» Requirement
Your reply should consist only of the lines from the one with "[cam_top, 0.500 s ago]" through the end of the entries, transcribed exactly. Pictures stay out.
+++ Data records +++
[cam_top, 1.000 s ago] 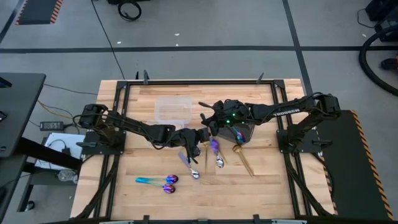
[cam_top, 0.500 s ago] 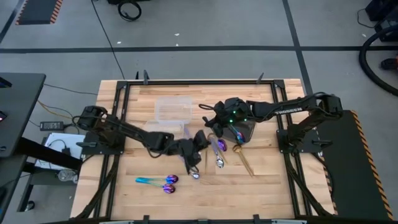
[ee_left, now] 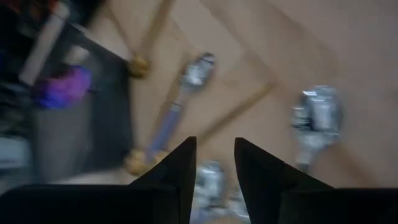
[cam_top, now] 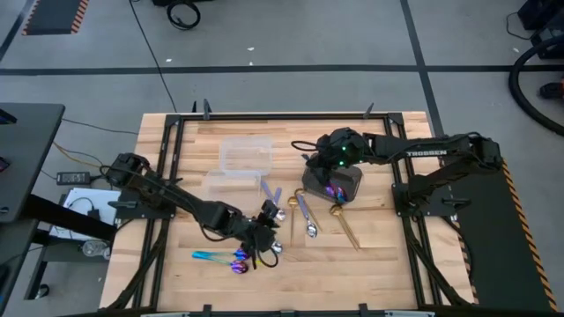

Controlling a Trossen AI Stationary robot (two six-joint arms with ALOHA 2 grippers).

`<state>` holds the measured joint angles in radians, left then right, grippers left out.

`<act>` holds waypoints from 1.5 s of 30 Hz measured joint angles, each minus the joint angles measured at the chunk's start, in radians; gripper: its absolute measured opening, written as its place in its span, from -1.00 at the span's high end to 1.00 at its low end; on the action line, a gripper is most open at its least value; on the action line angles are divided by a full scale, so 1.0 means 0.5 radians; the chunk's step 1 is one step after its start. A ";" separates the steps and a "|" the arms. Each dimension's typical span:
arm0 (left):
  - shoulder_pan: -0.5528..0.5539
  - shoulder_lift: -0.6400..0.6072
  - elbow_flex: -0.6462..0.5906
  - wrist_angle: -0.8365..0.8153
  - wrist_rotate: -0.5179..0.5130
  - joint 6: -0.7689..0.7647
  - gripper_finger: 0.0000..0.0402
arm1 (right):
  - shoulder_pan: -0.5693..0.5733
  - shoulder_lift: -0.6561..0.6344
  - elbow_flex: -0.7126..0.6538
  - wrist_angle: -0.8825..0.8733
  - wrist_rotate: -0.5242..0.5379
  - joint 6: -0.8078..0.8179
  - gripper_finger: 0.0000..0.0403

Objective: Sort silverware by color (type)
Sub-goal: Put the purple spoon into the black bin, then put the blue spoon into the bottom transparent bin

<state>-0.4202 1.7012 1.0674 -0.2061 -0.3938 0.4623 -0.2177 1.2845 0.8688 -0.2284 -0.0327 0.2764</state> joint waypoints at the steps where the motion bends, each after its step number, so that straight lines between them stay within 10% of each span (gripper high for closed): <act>1: -0.015 -0.011 -0.004 -0.078 0.026 -0.085 0.42 | -0.011 -0.012 0.000 -0.039 0.039 -0.030 0.94; 9: -0.125 -0.031 0.000 -0.367 0.114 -0.604 0.42 | -0.046 0.000 0.001 -0.206 0.290 -0.087 0.94; 31: -0.305 -0.668 -0.412 -0.545 0.102 -1.290 0.42 | -0.172 0.358 0.001 -0.499 0.169 0.392 0.87; 45: -0.413 -0.724 -0.518 -0.691 0.199 -1.798 0.42 | -0.213 0.376 0.001 -0.540 0.023 0.387 0.40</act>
<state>-0.6266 1.3391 0.8082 -0.5514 -0.2944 -0.4368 -0.3244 1.4727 0.8692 -0.4984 -0.0212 0.4698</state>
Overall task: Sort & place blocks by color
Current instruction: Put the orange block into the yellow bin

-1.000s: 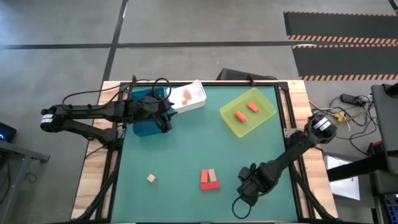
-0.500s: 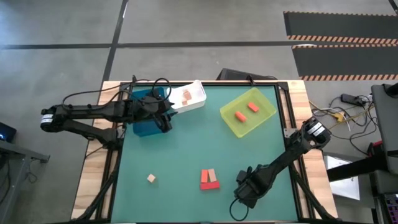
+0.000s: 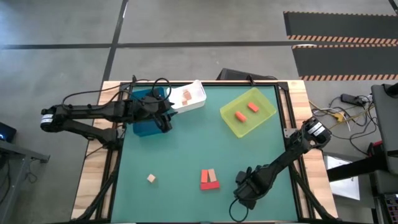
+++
» Worked solution
[cam_top, 0.500 s ago] 
[ee_left, now] 
[cam_top, now] 

Controlling a Trossen AI Stationary robot (two six-joint arms with ALOHA 2 grippers).

`<state>` holds the measured joint angles in radians, left then right, grippers left out.

`<act>` holds waypoints from 1.5 s of 30 Hz measured joint angles, each minus the joint angles measured at the chunk's start, in radians; gripper: its absolute measured opening, written as its place in its span, from -1.00 at the span's high end to 1.00 at its low end; on the action line, a gripper is most open at its least value; on the action line angles are divided by a full scale, so 1.0 means 0.5 radians; the chunk's step 1 is one step after its start. A ";" separates the steps and a "|" the arms. Each dimension's typical span:
arm0 (left):
  - shoulder_pan: -0.5528..0.5539
  - shoulder_lift: -0.6400..0.6072
  - elbow_flex: -0.6462..0.5906
  - wrist_angle: -0.8365..0.8153
  - wrist_rotate: -0.5179..0.5130
  - joint 6: -0.7689..0.7647
  - gripper_finger: 0.0000..0.0402
arm1 (right):
  - shoulder_pan: -0.5693..0.5733
  - shoulder_lift: -0.6561..0.6344
  - elbow_flex: -0.7126..0.6538
  - wrist_angle: -0.8825..0.8733
  - wrist_rotate: -0.5242..0.5379
  - joint 6: -0.8078..0.8179
  - gripper_finger: 0.0000..0.0403

Objective: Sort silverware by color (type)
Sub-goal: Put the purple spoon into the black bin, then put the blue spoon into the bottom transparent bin

<state>-0.4202 1.7012 1.0674 -0.2061 -0.3938 0.4623 -0.2177 1.2845 0.8688 -0.2284 -0.0327 0.2764</state> joint waypoints at the steps where the motion bends, each after its step number, so that straight lines between them stay within 10% of each span (gripper high for closed): <act>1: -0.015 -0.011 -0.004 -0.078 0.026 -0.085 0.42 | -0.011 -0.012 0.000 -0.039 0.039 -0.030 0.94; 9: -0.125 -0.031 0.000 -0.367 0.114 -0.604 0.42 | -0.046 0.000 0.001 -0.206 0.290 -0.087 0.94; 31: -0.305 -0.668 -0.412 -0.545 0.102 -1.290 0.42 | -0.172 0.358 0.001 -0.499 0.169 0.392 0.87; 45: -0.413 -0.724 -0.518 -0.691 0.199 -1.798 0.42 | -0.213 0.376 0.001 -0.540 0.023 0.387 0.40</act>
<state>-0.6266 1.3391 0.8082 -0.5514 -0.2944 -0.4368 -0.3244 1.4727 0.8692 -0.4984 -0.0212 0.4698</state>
Overall task: Sort & place blocks by color
Current instruction: Put the orange block into the yellow bin

-1.000s: 
-0.500s: 
+0.000s: 

This output completes the exercise.